Drei gekörte Hengste in Westfalen

Fred the Red as v. Franziskus-Florestan I

(© gr. Feldhaus)

Bei der zweiten westfälischen Sattelkörung sind drei Reitpferde-Vererber gekört worden. Insgesamt wurden 19 Hengste der Kör-Kommission vorgestellt. 

Bei der zweiten Sattelkörung des Westfälischen Pferdestammbuchs in Münster-Handorf am 31. März und 1. April traten 19 drei- und vierjährige Reitpferde- und Reitponyhengste an.
Eingebettet in die Frühjahrs-Eliteauktion präsentierten sich die Hengste an zwei Tagen auf dem Pflaster, im Freilaufen und Freispringen sowie bei der Besichtigung unter dem Reiter und im Fremdreitertest.

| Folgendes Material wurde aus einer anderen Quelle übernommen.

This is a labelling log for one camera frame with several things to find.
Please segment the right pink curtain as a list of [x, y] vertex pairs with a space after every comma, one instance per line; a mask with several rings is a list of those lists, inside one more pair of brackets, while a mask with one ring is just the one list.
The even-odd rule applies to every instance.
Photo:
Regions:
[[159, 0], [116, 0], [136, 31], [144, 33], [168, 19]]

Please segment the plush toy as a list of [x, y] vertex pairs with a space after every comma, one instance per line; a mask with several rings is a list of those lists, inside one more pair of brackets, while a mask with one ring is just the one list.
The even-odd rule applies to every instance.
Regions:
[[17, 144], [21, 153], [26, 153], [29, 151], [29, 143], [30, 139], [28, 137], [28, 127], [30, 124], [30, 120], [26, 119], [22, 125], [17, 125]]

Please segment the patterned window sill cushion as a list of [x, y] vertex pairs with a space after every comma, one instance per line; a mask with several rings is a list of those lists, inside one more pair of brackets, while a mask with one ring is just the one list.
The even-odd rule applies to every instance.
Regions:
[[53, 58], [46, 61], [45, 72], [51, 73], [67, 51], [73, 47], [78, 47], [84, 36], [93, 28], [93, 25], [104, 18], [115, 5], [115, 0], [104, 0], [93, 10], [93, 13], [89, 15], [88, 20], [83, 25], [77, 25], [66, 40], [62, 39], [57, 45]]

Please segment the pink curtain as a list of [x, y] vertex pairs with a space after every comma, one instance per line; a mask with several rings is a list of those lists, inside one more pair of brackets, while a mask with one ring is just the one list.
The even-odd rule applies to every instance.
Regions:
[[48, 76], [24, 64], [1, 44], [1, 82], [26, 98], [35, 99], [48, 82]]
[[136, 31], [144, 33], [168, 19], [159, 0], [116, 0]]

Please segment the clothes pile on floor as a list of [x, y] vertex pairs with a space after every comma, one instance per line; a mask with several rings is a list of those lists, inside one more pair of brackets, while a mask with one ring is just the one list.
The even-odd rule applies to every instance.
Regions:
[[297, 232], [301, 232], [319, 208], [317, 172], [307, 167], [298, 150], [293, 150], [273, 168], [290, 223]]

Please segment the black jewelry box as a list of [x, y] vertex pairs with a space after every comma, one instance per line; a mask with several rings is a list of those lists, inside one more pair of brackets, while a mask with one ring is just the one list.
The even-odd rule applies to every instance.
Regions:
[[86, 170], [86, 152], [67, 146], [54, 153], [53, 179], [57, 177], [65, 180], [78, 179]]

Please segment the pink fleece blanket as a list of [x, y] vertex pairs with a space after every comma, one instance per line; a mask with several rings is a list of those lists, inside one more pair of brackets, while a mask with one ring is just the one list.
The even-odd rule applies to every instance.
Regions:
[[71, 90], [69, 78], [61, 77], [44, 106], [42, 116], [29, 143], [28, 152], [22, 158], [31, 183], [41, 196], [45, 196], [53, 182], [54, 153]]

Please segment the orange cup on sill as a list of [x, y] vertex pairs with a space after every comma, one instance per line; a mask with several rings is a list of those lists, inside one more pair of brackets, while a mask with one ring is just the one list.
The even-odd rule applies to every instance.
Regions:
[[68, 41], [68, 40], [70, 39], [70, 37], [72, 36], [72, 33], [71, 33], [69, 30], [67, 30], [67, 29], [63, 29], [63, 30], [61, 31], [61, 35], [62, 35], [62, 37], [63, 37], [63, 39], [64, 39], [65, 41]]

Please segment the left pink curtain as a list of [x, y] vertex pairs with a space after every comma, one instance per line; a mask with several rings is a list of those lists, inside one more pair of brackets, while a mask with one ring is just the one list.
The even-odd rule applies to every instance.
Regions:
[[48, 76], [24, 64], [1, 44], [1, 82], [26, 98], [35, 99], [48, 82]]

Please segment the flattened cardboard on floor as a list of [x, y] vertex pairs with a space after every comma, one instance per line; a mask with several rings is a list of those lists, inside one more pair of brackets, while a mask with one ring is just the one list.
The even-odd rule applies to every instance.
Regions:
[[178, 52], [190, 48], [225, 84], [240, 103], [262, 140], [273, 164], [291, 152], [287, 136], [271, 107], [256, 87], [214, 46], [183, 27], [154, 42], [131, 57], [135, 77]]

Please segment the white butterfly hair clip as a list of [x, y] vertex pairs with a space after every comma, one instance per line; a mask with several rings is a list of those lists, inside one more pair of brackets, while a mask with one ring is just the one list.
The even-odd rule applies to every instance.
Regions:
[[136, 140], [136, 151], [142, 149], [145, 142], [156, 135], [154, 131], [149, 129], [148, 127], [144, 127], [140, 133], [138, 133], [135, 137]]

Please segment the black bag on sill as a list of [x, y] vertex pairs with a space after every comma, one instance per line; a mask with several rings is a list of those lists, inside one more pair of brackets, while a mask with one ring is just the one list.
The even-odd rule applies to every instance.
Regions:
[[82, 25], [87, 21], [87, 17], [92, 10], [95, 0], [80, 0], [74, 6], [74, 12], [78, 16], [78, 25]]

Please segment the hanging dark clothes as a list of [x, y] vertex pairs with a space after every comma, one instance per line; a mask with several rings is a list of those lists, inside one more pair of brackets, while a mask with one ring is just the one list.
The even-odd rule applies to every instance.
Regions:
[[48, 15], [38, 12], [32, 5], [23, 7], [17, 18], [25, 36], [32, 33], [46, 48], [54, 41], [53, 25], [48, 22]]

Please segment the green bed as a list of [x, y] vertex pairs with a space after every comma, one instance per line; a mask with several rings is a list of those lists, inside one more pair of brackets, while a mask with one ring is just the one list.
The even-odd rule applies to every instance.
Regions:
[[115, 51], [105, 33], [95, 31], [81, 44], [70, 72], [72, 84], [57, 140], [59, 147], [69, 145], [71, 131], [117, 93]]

Von den 16 Reitpferde-Hengsten erhielten drei das Prädikat gekört, unter ihnen zwei Auktionskandidaten. Dazu gehörte Fred the Red as v. Franziskus-Florestan I, gezogen von Albert Schulze Topphoff aus Telgte und vorgestellt von Frederik Vekens aus Paderborn. Der zweite Auktionskandidat mit einem positiven Körurteil war der Don Index-Sohn Danegro, gezogen von Aloys Ewers aus Meppen, vorgestellt von Norbert Novak aus Haren/Ems. Der dritte gekörte Hengst war der dreijährige Duvalier v. Don Juan de Hus, vorgestellt von Stefan Holtwiesche, aus der Zucht von Matthias Borkenfeld. Fremdreiter bei den Reitpferdehengsten war Sebastian Langenhanenberg.
Drei Reitponyhengste wurden der Kommission vorgestellt und von Wibke Hartmann- Stommel als Fremdreiterin getestet. Allerdings erhielt keiner ein positives Körurteil.